While these challenges are real, many people living with ADHD say that it’s not a disorder but a superpower because they are often very creative and have an ability to hyper focus on interesting tasks and information leading to engaging, meaningful work and sometimes breakthroughs. Many people with ADHD are very intelligent but might get wrongly labelled as “lazy” or “slow” when in fact they’re working very hard and just hyper aware of everything around them. 

A performer with ADHD might have new choreography rapidly taught to them and is hyperfocusing on the footwork, while also noting the ticking of the clock in the back of the room and dealing with a scratchy tag in their clothes. Their peers in the room have already moved on to the next 16 counts, and the person with ADHD is still on the first 8 counts. They’re not slow; they’re just far more aware of distracting details in their environment.

Research on ADHD shows the positive impact of nutrition, food and lifestyle choices. Many people find that medication can help them, too. Talk to your health care provider to see what is right for you. 

Food choices

Eat regularly starting with a good morning meal. Stabilising blood sugar helps with executive functioning, energy and mood. Some people with ADHD might forget to eat or have a low appetite due to medications, so setting a reminder timer at regular intervals of 3-4 hours through the day can help. Minimally processed whole fruits, vegetables, whole grains, beans, legumes, nuts and seeds is a good strategy that reduces inflammation, improves brain function and promotes focus. Broccoli and sprouts contain a compound studied for improving brain function and reducing inflammation. Limiting sugar can help, too. While we never want to vilify foods, we do want to consider whether we might be eating too much sugar. Sugar can be fine in moderation, but it can increase hyperactivity for some with ADHD, and depletes magnesium. Sugar can affect dopamine (the “feel good” neurotransmitter) when consumed in excess. Heavily processed sugary foods can contain artificial food dyes, dough conditioners and preservatives that do affect the brain’s focus. Hydration significantly affects executive function, so drink at least 3-4 large water bottles per day.

Protect the gut

Fibre is found only in plant foods like fruits, vegetables, beans and whole grains. Its positive impact on the gastrointestinal (GI) system cannot be overstated. The health of the GI system and the types of microbes (probiotics) that live there has a direct relationship to good mental health, concentration and focus. Eating fibre is the best way to increase the types of good bacteria that promote a healthy gut and therefore can reduce ADHD symptoms. If shopping for a probiotic, look for one with L. rhamnosus GG strains of Bifidobacterium like B. longum. Taking supplemental probiotics isn’t enough. Fibre is the missing link to changing the gut microbiome. Add fruit to breakfast. Add veggies and fruit to lunch, and double portions of veggies at dinner with a whole grain and beans. Try some of the Buddha bowl recipes found on the internet.

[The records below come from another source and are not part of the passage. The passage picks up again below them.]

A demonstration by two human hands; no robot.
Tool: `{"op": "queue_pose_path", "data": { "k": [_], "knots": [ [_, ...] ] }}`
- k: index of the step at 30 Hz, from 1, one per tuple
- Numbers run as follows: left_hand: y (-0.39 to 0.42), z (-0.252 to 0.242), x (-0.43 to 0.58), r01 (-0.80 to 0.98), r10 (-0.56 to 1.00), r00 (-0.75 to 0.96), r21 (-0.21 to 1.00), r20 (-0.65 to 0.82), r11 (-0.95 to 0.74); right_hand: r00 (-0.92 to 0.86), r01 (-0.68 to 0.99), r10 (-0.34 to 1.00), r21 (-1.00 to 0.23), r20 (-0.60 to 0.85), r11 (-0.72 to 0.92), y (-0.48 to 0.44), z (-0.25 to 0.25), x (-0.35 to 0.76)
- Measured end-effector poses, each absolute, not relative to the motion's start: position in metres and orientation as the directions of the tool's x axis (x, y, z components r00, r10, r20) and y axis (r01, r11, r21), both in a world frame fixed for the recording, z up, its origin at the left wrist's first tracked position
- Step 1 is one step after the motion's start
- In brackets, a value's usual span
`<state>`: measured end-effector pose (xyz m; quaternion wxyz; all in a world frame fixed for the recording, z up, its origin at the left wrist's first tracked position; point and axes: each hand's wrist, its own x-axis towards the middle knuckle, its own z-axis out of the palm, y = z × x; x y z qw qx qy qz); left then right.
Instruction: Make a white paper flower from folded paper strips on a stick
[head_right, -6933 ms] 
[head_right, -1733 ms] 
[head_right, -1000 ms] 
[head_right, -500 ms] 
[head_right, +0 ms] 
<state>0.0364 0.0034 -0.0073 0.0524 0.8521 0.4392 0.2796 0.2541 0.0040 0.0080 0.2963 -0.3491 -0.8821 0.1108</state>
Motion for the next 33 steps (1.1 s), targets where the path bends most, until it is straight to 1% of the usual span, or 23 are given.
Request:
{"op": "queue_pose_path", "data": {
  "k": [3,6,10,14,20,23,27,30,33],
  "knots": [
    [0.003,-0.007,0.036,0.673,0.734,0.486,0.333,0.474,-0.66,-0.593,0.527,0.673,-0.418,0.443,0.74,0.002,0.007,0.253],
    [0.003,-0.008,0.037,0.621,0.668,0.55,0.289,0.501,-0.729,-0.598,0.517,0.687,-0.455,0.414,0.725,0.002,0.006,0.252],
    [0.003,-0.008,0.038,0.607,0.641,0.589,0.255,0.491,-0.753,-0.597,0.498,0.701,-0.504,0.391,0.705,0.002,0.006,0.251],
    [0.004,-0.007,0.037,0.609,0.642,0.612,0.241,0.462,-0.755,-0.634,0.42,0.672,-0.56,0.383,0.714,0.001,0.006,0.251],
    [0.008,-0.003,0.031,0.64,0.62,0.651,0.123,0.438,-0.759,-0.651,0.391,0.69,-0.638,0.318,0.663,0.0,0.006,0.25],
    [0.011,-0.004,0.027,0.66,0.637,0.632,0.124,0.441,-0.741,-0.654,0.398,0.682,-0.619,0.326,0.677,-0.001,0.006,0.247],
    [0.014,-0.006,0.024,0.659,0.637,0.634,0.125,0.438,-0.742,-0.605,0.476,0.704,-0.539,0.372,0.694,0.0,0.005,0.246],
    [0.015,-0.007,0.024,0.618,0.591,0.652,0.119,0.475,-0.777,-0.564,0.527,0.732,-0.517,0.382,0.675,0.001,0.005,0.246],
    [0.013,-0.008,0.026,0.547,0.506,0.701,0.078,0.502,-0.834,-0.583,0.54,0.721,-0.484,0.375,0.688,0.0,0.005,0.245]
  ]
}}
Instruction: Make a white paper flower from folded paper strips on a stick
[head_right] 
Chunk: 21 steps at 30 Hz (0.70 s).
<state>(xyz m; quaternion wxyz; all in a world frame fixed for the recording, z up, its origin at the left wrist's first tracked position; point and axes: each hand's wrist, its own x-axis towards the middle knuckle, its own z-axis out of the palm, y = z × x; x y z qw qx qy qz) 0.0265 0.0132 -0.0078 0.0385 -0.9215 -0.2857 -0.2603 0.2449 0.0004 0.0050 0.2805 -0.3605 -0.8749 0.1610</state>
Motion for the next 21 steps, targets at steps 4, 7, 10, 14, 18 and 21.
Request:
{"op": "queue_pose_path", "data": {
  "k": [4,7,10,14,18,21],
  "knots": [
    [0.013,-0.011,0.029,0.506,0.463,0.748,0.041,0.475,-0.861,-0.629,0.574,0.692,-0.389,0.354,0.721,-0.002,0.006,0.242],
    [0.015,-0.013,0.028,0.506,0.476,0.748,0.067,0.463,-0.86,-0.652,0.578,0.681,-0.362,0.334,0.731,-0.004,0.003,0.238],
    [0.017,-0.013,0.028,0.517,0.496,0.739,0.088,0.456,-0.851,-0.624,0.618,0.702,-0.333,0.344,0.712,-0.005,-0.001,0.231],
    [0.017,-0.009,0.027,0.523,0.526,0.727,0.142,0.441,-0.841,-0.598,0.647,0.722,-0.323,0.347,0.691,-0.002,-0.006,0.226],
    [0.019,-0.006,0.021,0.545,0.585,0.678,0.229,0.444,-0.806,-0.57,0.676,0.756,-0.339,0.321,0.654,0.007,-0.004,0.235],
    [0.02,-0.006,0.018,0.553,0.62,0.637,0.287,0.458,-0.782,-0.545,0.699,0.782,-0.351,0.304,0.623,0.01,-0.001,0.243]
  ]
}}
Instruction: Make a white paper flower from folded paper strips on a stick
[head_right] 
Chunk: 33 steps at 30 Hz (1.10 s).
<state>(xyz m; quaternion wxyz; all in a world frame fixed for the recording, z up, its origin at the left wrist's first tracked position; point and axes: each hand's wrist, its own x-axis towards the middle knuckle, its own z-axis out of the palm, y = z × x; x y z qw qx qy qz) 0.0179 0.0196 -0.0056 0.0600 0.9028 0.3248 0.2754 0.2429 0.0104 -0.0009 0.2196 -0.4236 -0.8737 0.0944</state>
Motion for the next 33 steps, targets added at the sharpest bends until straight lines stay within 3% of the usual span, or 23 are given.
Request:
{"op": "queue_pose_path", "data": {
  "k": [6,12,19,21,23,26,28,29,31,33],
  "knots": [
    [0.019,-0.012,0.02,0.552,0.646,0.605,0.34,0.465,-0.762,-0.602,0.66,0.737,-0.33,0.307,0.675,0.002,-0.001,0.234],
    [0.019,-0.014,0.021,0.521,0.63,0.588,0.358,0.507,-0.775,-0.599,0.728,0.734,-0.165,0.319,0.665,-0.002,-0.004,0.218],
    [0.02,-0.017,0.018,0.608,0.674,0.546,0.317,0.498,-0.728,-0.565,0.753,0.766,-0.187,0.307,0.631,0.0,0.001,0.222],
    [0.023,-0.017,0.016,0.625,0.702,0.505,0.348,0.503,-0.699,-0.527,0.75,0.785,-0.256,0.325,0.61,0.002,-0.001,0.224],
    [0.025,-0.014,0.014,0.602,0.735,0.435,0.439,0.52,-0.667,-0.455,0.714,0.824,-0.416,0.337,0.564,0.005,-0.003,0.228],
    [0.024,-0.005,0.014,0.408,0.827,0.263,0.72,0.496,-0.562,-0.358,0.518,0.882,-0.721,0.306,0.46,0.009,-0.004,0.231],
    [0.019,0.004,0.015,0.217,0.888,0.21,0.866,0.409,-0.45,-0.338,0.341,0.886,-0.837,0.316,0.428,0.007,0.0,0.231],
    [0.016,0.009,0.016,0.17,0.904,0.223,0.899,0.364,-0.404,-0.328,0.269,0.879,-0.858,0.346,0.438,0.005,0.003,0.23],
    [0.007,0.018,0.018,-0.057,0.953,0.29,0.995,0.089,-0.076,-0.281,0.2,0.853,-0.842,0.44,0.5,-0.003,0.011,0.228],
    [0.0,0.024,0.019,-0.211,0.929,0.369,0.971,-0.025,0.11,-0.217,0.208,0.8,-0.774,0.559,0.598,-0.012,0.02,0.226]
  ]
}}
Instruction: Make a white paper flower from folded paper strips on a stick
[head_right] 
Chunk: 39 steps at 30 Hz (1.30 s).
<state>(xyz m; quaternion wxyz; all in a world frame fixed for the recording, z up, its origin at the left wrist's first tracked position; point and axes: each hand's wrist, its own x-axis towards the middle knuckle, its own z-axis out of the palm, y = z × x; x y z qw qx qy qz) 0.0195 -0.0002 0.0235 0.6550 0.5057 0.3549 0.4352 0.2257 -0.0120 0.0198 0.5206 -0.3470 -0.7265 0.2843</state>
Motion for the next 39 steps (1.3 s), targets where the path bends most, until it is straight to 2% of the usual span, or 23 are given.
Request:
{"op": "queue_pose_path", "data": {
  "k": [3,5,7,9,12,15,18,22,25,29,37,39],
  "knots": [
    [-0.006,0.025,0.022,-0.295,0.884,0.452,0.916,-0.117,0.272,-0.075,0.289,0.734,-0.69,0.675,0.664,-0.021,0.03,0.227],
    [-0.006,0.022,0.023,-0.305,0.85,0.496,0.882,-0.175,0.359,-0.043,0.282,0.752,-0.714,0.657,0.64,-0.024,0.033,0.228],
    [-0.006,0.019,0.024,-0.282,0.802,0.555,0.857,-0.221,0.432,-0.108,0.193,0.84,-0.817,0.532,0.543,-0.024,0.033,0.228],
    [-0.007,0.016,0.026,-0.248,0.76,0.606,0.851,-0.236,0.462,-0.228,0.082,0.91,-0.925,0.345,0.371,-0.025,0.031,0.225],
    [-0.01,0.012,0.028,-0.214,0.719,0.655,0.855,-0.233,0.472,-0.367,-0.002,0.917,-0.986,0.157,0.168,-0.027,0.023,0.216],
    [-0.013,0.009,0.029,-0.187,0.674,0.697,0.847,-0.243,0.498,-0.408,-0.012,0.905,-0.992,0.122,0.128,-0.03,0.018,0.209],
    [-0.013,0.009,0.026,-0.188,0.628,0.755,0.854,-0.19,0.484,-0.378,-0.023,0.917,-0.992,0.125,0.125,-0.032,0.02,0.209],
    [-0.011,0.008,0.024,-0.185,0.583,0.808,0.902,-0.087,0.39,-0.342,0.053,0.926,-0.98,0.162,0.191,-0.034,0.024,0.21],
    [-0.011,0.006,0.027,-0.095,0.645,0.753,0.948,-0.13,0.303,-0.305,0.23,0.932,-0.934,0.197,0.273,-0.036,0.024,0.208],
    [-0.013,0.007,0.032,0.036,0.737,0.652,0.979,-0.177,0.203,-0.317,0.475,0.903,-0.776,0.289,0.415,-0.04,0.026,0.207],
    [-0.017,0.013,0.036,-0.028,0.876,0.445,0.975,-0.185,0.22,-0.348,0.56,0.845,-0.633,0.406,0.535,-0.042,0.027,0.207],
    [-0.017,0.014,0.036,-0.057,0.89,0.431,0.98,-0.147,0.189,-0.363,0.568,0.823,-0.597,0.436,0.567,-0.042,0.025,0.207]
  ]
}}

Identifying food allergies or sensitivities

Finding out what foods you as an individual might be sensitive to with the help of a dietitian can potentially reduce gastrointestinal irritation/ inflammation and/or immune response. The gut-brain connection is very real, and more than half of the body’s dopamine is made in the gut. For some people, proteins like gluten in wheat, barley and rye, and/or casein in cow’s milk dairy can potentially be triggering foods. Less than 25 percent of people have food allergies or intolerances. Don’t just eliminate otherwise healthy foods without replacing those nutrients with other choices. If you’re doing a gluten-free trial eliminating wheat, barley and rye, then replace those grains with gluten-free ones like buckwheat, rice, quinoa, oats and other GF whole grains. If you try a dairy-free trial, then get adequate calcium from foods like soy, beans, greens, almonds and dairy substitutes. Caution needs to be taken with dancers trying any food elimination diet. Please consult a registered dietitian first.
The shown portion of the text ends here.